> WORK TO BE COMPLETED: Copy out the lines below that hold the word "right".

> DATA EXTRACT:
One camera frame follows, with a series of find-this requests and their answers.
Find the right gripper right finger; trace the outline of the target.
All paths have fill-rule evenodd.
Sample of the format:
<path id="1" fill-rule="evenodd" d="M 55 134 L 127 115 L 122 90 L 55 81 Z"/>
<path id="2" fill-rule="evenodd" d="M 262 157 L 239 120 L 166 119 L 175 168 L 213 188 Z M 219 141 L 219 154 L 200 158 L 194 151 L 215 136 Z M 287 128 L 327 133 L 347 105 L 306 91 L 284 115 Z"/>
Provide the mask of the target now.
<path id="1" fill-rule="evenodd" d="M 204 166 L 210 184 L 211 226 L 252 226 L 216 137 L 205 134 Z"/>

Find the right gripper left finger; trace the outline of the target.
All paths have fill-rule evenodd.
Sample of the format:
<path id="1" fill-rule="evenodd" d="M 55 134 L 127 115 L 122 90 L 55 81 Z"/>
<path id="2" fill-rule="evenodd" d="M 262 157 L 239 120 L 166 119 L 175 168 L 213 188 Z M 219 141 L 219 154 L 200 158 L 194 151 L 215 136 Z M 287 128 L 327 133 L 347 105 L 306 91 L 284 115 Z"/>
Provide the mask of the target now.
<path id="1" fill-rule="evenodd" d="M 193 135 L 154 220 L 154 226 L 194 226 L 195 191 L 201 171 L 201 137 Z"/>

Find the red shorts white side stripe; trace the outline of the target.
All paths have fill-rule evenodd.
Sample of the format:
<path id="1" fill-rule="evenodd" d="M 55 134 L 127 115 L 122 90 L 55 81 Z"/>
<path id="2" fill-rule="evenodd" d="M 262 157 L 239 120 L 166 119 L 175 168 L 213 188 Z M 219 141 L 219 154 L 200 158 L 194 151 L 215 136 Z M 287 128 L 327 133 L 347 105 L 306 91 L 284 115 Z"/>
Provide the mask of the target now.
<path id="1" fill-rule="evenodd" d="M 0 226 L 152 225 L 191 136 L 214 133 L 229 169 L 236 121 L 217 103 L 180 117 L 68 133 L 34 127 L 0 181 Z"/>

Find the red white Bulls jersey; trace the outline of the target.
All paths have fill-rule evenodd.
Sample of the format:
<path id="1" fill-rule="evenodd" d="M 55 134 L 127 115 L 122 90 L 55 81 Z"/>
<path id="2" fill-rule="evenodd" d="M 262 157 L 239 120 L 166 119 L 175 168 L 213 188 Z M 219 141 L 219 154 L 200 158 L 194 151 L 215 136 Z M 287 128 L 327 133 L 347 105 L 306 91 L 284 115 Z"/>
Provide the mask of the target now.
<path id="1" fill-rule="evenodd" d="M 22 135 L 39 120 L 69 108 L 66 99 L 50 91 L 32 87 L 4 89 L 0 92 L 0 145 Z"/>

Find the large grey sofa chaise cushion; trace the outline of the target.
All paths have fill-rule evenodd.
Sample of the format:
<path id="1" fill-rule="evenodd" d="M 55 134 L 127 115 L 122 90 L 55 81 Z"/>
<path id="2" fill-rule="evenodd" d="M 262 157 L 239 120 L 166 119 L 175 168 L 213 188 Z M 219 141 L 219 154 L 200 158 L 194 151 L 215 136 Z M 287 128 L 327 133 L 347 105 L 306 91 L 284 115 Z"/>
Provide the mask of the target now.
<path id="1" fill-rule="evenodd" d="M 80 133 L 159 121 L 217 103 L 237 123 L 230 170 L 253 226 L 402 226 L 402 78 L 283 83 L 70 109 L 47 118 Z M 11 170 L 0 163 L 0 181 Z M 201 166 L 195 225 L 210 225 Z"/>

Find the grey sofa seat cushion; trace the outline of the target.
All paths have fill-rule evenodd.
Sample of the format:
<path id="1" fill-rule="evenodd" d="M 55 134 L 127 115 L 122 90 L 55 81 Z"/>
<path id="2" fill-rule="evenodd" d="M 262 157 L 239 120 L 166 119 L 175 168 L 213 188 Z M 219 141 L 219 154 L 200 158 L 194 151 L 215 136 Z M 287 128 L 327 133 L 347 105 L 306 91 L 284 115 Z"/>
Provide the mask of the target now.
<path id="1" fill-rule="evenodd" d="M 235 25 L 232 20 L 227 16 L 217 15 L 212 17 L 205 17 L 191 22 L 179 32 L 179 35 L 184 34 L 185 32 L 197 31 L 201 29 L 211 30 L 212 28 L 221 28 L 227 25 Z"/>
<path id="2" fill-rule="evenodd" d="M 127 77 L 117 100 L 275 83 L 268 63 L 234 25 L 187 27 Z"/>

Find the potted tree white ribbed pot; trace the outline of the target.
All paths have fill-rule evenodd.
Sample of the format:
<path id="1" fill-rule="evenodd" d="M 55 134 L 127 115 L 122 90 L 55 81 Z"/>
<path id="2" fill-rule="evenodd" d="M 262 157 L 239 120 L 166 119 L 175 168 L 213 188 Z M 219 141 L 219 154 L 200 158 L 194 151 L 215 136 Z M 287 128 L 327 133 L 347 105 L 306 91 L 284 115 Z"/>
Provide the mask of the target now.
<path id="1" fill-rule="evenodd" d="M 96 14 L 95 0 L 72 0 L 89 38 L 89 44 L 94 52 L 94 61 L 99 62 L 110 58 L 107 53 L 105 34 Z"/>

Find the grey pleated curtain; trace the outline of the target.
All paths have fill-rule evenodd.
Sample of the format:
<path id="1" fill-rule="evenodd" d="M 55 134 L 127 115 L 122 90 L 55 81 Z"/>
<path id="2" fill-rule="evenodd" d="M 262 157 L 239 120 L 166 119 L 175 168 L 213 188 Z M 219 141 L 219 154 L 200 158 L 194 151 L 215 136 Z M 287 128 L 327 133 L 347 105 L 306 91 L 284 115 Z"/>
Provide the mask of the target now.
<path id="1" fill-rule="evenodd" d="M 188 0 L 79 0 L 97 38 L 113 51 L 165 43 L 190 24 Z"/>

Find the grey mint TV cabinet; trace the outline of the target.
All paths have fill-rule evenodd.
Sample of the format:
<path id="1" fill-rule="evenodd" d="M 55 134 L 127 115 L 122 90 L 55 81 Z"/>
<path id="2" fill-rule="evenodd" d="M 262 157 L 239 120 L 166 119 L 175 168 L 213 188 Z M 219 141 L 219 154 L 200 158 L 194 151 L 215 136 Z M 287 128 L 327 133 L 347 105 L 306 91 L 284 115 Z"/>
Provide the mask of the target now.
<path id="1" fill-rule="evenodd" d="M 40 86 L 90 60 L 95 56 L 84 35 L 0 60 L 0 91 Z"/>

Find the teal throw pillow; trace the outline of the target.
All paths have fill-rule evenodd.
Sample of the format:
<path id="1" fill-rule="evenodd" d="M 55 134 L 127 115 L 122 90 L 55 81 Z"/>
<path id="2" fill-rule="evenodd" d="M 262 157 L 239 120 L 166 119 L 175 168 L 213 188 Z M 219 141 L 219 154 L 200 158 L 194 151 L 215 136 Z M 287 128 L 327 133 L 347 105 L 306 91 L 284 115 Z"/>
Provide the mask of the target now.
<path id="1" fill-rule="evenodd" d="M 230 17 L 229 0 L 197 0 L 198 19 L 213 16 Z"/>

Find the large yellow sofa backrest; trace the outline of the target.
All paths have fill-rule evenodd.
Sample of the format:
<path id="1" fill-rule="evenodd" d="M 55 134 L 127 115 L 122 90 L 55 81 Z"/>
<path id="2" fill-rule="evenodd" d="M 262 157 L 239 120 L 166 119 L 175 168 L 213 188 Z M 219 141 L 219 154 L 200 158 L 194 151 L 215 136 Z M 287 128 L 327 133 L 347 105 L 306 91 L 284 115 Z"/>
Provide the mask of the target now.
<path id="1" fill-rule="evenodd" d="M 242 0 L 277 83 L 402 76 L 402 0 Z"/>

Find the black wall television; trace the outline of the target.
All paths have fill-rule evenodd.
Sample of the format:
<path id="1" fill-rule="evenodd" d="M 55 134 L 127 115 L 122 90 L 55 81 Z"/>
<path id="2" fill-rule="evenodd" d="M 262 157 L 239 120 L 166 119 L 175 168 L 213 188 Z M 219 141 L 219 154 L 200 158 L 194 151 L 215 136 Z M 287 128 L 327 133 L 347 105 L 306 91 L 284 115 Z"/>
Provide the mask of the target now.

> THE ANSWER:
Find the right gripper right finger; trace the outline of the target.
Find the right gripper left finger; trace the outline of the target.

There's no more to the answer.